__Task prompt__:
Across the records, find how many lines include the string "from" and answer with only the figure.

__Supplied records__:
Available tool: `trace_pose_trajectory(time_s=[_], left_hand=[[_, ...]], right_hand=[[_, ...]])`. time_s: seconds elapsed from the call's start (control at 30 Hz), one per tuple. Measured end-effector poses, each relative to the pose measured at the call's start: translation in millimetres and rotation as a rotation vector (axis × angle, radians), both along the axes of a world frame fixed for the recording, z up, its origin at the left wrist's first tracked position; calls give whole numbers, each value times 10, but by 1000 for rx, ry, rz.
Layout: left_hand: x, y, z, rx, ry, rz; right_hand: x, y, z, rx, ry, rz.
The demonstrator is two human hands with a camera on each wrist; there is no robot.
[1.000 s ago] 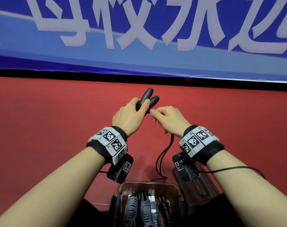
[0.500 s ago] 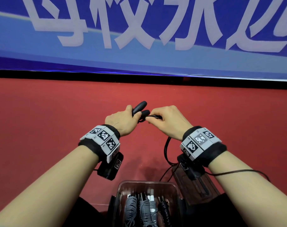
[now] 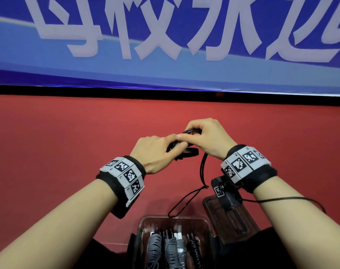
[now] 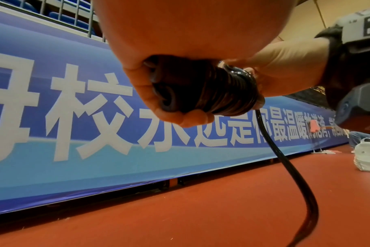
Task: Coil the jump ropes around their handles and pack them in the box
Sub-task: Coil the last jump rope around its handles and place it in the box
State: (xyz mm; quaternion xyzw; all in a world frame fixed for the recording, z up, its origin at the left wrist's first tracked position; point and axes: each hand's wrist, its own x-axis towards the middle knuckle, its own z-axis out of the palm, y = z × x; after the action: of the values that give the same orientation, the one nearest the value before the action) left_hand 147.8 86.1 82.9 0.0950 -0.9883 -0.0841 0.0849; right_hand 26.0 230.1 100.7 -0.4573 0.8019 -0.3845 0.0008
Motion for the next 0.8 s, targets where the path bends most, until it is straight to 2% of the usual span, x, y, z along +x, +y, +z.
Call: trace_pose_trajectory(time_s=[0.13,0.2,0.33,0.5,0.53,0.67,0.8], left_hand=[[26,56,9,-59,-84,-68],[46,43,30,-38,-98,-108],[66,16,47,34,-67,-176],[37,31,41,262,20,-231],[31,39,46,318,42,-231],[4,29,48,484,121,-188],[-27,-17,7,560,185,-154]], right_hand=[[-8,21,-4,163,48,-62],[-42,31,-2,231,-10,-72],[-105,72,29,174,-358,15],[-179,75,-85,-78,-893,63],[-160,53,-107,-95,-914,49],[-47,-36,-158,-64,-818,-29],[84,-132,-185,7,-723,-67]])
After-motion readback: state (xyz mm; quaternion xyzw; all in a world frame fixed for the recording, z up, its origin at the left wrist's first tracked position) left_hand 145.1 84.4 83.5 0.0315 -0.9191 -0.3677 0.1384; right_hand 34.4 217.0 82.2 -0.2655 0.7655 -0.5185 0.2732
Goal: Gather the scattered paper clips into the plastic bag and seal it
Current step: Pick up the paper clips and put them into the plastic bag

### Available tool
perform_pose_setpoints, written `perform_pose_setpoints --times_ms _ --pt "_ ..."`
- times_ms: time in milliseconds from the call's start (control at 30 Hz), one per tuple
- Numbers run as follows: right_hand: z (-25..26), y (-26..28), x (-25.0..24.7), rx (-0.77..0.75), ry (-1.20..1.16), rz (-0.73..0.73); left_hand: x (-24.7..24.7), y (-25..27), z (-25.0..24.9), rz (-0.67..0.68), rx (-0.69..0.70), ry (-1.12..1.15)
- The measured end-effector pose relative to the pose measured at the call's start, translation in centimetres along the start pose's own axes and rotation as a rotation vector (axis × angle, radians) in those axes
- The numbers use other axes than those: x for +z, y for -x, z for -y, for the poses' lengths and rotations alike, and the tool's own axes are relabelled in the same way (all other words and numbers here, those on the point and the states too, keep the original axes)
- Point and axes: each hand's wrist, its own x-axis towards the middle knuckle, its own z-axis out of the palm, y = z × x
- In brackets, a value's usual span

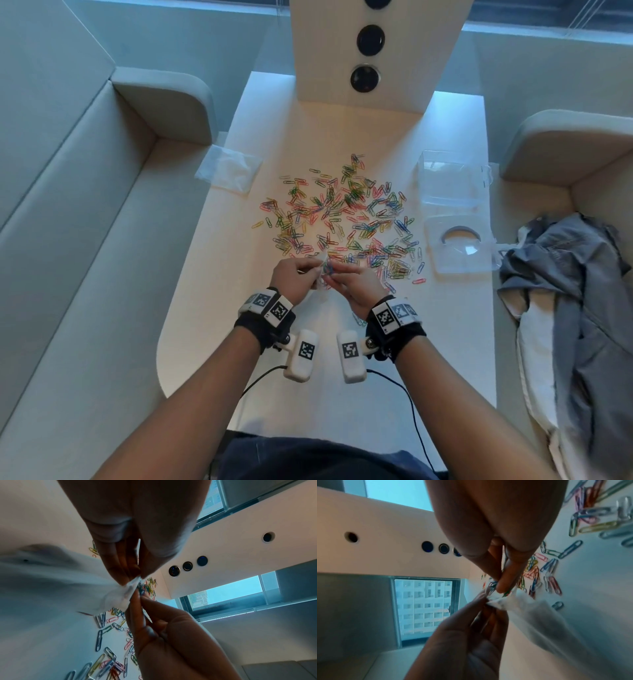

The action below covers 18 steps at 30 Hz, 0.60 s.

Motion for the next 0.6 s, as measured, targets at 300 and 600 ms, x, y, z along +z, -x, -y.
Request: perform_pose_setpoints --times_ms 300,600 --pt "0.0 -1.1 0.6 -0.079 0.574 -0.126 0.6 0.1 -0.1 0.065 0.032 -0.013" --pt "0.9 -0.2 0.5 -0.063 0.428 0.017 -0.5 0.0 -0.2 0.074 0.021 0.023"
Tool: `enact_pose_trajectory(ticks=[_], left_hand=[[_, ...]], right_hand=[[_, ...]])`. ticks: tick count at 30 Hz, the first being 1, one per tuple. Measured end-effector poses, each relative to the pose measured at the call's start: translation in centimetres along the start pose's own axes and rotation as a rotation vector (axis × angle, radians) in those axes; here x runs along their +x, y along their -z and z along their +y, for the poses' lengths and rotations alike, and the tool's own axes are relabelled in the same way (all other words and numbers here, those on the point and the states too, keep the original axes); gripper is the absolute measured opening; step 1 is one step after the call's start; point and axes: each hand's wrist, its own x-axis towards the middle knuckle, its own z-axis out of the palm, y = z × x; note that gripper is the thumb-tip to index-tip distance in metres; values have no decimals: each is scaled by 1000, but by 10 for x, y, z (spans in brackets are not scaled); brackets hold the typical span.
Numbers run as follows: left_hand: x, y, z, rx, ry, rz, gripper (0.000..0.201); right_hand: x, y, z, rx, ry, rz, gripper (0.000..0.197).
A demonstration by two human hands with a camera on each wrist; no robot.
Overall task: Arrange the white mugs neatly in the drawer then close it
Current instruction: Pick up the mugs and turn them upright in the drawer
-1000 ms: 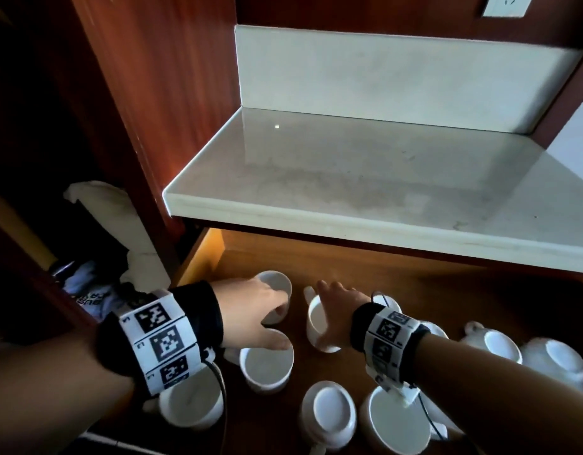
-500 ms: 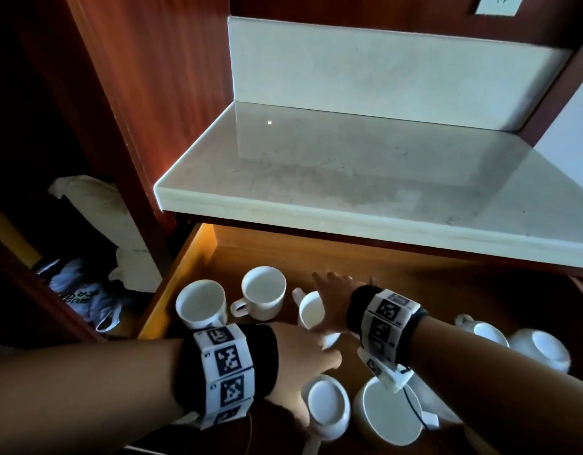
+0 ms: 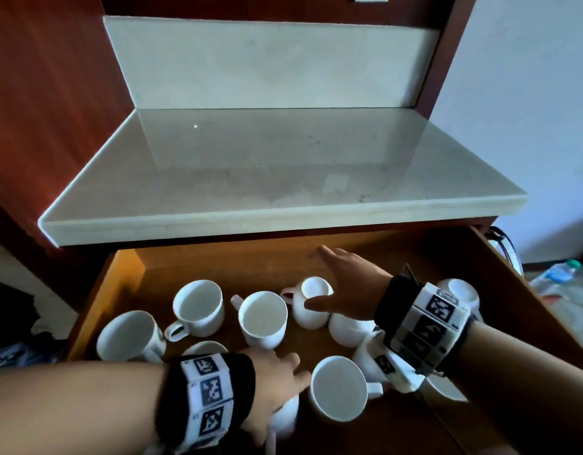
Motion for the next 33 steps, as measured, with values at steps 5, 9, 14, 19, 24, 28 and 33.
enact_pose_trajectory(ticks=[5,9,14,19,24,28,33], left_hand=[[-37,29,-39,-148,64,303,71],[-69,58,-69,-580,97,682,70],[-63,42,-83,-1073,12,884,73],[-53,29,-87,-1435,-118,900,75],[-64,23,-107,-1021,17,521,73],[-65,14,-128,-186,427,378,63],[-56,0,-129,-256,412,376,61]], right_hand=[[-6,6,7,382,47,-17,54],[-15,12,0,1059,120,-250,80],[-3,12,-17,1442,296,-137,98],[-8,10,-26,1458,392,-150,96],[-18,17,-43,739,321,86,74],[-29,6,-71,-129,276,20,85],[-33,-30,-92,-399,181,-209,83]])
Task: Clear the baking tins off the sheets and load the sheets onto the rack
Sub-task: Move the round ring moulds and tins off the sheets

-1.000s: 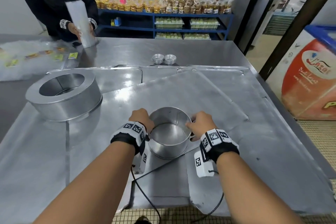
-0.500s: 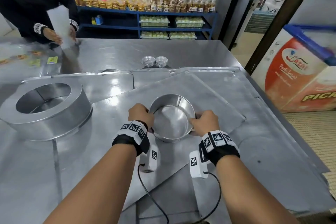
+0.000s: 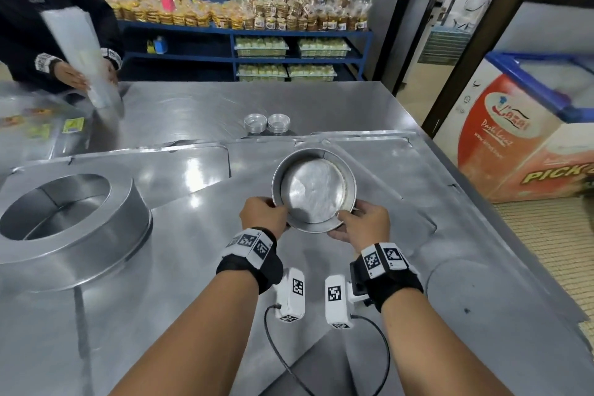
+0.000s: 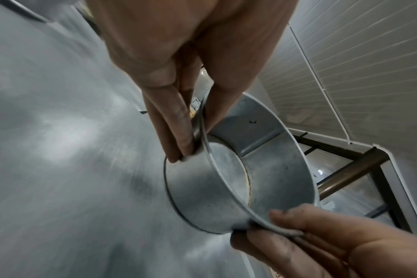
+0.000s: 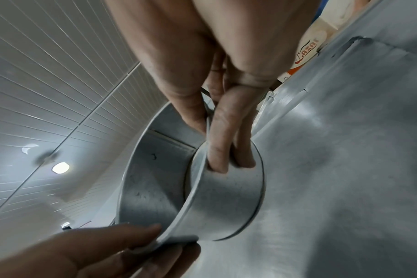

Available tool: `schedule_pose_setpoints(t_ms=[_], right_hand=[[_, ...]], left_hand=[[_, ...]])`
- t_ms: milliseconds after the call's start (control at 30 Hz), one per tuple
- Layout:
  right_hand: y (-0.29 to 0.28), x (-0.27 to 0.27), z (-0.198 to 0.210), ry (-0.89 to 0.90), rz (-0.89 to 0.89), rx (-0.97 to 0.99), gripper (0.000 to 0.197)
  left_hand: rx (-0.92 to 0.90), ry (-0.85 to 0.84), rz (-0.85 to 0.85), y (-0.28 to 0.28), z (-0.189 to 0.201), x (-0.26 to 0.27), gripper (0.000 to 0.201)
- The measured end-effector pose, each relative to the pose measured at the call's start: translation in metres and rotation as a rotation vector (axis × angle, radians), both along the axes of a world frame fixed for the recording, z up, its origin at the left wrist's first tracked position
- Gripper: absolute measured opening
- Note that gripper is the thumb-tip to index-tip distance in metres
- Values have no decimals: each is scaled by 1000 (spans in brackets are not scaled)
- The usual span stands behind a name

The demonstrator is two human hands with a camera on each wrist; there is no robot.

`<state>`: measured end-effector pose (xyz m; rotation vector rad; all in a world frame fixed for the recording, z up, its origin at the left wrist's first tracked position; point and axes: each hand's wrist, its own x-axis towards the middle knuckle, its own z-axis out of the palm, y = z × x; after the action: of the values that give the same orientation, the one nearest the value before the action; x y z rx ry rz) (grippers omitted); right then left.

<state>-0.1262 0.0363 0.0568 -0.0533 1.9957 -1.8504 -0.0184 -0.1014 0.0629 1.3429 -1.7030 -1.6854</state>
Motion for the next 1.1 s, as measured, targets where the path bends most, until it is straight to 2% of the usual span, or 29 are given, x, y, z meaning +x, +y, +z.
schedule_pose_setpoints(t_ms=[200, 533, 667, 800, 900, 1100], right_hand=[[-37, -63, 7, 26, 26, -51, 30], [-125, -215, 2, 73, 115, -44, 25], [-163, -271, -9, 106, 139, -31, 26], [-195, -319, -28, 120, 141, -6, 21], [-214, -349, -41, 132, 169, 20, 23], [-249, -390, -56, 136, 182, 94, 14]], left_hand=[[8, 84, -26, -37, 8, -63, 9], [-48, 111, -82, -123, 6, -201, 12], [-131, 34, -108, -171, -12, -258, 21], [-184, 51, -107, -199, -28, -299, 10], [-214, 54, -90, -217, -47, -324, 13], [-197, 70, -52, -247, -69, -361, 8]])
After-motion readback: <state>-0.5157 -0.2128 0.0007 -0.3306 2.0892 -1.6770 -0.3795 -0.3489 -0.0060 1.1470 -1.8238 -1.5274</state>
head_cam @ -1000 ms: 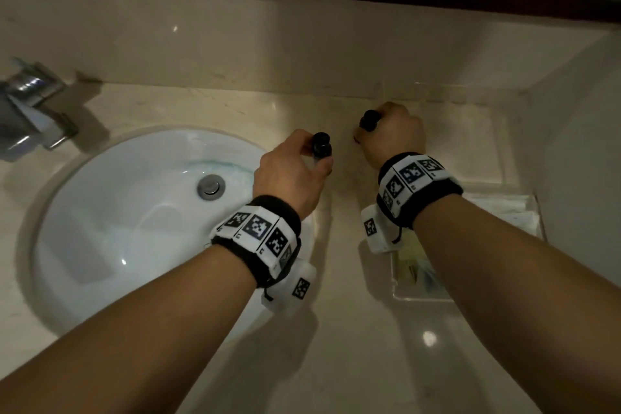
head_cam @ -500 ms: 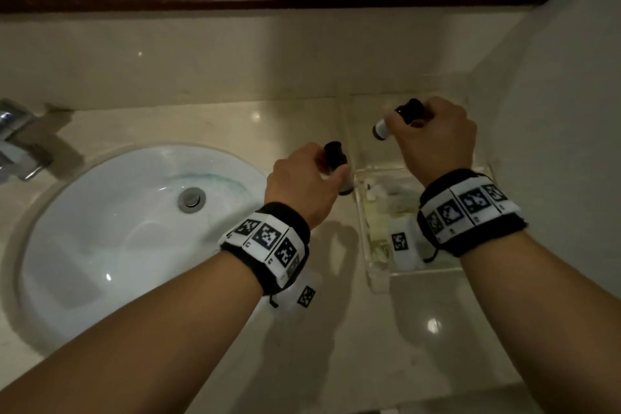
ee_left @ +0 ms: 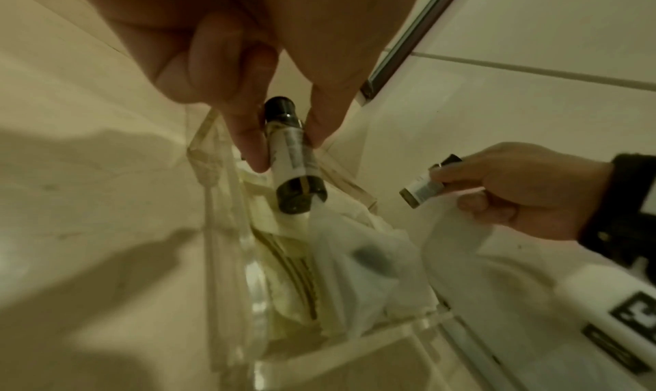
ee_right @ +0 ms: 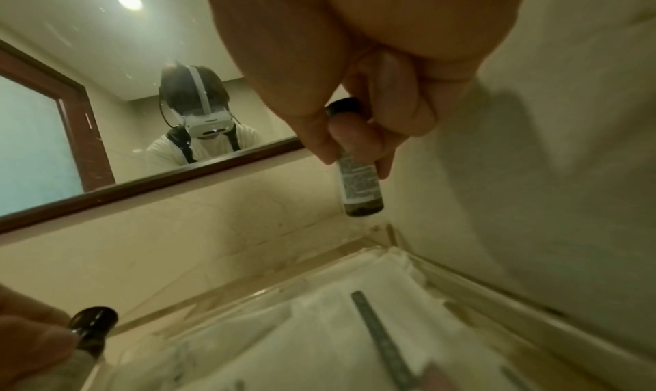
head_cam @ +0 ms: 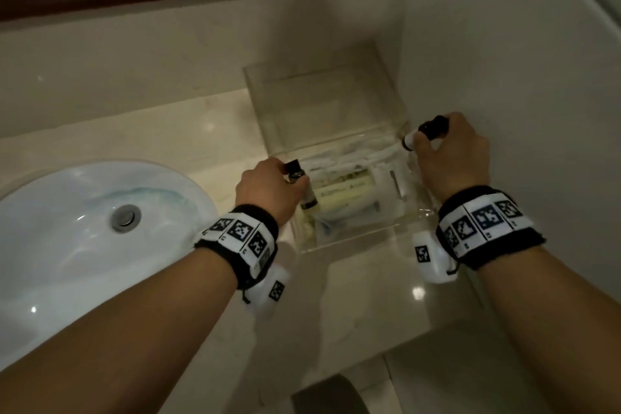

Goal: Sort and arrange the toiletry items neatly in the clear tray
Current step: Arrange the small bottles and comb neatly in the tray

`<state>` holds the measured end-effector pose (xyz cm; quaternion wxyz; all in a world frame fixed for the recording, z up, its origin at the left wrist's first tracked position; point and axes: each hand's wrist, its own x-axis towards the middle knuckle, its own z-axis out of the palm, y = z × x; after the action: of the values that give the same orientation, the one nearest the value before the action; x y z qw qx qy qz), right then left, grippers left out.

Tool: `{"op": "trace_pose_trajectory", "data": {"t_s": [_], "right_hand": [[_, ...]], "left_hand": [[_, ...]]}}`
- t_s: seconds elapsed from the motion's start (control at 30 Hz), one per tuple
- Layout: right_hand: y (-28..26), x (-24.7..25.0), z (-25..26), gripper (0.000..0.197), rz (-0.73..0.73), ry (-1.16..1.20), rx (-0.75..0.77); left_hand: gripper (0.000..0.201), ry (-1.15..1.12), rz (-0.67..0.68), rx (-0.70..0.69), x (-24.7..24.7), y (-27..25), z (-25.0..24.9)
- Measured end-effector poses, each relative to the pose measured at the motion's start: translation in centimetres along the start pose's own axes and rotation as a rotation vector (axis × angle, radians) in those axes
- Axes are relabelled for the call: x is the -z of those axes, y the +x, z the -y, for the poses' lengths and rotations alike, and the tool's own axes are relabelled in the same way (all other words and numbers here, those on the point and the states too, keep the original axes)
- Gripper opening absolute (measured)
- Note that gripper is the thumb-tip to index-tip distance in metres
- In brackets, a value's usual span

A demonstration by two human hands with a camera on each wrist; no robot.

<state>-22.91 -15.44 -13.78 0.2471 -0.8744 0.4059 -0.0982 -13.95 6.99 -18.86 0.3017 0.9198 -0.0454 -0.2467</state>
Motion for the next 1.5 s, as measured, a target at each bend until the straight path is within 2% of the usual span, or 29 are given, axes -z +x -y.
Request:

__Output for this exercise__:
3